Friday, September 1st, 2006 | 1:31 am
As an experiment, Rusty and I are going to attempt to predict the outcome of several key college football matchups using nothing but our Xbox 360s and our copies of NCAA Football 2007. We’ll simulate the games and attempt to determine how accurate this $60 testosterone simulator really is.
Notre Dame (#3) vs. Georgia Tech (#25)
The trusty Xbox has Georgia Tech opening up with a field goal in the first quarter, but our virtual Notre Dame hammers the NATS with four touchdowns in the second quarter alone. Tech outscores Notre Dame 18-10 in the second half, but it isn’t enough.
Notre Dame wins 38-21
Tennessee (#18) vs. California (#15)
The boys in prison jumpsuit orange are on top until the fourth, when Cal mounts an impressive comeback. Unfortunately for the Golden Bears, Tennessee has a comeback of their own up their inbred sleeves, putting it in the end zone twice in the last 3:30 to squeak by. Cal posts 496 yards of total offense to Tennessee’s 378.

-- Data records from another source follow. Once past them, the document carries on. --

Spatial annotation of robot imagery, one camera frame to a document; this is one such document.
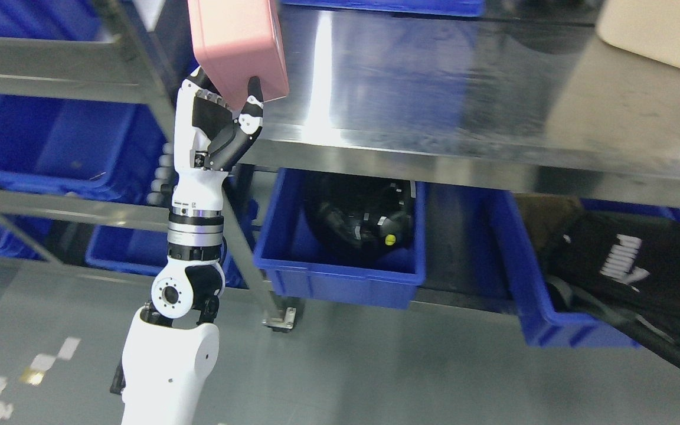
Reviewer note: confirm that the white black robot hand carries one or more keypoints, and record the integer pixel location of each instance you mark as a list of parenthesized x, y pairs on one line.
[(208, 142)]

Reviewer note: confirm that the pink plastic storage box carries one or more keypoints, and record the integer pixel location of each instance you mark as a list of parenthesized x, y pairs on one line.
[(236, 40)]

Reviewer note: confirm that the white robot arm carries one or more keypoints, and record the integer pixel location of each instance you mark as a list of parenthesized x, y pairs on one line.
[(173, 341)]

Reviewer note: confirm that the blue bin left lower shelf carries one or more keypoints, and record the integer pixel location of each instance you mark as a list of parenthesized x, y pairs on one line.
[(99, 151)]

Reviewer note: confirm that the stainless steel shelf rack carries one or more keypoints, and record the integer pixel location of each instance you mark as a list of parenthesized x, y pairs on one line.
[(130, 62)]

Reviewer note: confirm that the cardboard box in bin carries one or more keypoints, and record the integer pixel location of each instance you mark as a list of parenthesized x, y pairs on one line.
[(543, 215)]

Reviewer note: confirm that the cream plastic container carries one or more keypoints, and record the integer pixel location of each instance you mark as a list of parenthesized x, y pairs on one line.
[(646, 28)]

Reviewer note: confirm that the blue bin with helmet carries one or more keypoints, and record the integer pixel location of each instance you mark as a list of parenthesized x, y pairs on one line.
[(300, 266)]

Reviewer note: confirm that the black helmet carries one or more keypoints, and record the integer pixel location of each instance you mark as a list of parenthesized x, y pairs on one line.
[(360, 217)]

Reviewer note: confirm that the blue bin on cart top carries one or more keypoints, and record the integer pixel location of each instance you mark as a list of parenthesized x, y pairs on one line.
[(437, 8)]

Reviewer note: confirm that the blue bin with backpack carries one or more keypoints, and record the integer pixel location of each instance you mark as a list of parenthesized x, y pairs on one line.
[(544, 322)]

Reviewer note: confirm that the stainless steel cart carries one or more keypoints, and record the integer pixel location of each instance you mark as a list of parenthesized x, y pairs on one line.
[(526, 98)]

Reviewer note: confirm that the black Puma backpack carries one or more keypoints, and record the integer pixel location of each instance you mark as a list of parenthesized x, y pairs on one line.
[(622, 269)]

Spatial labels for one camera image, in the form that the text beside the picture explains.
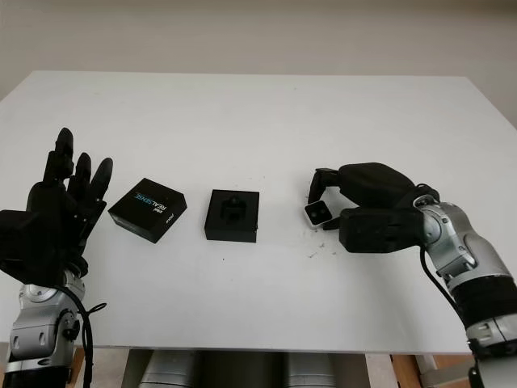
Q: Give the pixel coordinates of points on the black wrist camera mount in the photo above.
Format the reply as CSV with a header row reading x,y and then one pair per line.
x,y
379,230
30,246

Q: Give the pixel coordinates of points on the black camera box base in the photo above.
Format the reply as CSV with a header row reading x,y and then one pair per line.
x,y
230,232

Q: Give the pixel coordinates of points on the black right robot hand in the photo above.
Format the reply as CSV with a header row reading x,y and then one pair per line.
x,y
375,184

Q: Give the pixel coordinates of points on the grey left robot thigh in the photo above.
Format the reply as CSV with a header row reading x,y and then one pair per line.
x,y
167,372

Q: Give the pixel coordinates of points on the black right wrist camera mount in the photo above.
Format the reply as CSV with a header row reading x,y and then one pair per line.
x,y
379,230

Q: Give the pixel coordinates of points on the dark grey robot waist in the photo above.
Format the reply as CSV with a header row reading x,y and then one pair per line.
x,y
240,372

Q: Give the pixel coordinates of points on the grey robot thigh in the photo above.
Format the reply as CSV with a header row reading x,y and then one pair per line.
x,y
315,372
167,372

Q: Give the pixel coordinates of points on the white table leg brace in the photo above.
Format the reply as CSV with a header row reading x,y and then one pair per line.
x,y
429,369

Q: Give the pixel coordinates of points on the black RealSense box lid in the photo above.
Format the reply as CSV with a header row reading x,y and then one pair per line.
x,y
147,210

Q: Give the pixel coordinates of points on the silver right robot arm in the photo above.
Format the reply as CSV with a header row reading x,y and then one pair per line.
x,y
468,258

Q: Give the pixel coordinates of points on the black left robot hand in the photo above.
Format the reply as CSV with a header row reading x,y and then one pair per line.
x,y
48,202

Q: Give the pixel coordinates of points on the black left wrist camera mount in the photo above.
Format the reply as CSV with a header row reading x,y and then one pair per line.
x,y
30,246

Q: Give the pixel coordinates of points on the grey right robot thigh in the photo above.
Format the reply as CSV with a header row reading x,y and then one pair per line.
x,y
315,372

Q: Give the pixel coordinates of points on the small silver depth camera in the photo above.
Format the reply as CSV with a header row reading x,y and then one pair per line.
x,y
318,214

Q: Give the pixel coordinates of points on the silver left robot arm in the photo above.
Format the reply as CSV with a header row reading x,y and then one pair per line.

Note: We would have actually played this game, and perhaps others, if our online action hadn’t been cock-blocked by a flaky network connection.
Tennessee wins 36-33
Florida State (#12) vs. Miami (#11)
Miami lets FSU score 20 unanswered points before, er, answering. Another close one.
Miami wins 24-23
USC (#4) vs. Arkansas
The Trojans run up the score on the Razorbacks this week, passing for 447 yards on their way to 740 yards of total offense. Incredibly, Southern Cal only punts once in sixty minutes of play, despite never converting on 4th down.
USC wins 51-27
Auburn (#7) vs. Washington State
This one looks like a pretty boring game on the Xbox 360. Nobody converts on 4th down, nobody fumbles the ball, and there are only three trips to the end zone all game. Neither team even kicks a field goal. Come on, people spice it up a bit! These games had better be more interesting in real life.
Auburn wins 35-21
Speaking of keeping up interest, I can’t really say whether I’ll do this every week throughout the season. I guess we’ll see how prescient the simulations are.
Uh oh, I have to go… The Insider is showing the wedding videos of a couple who died in the Kentucky plane crash over the weekend. That’s just classy.
Update: Rusty posted his results. His Xbox predicts fewer nail-biters, and predicted Cal to win over Tennessee. Let’s hope it’s mine’s right.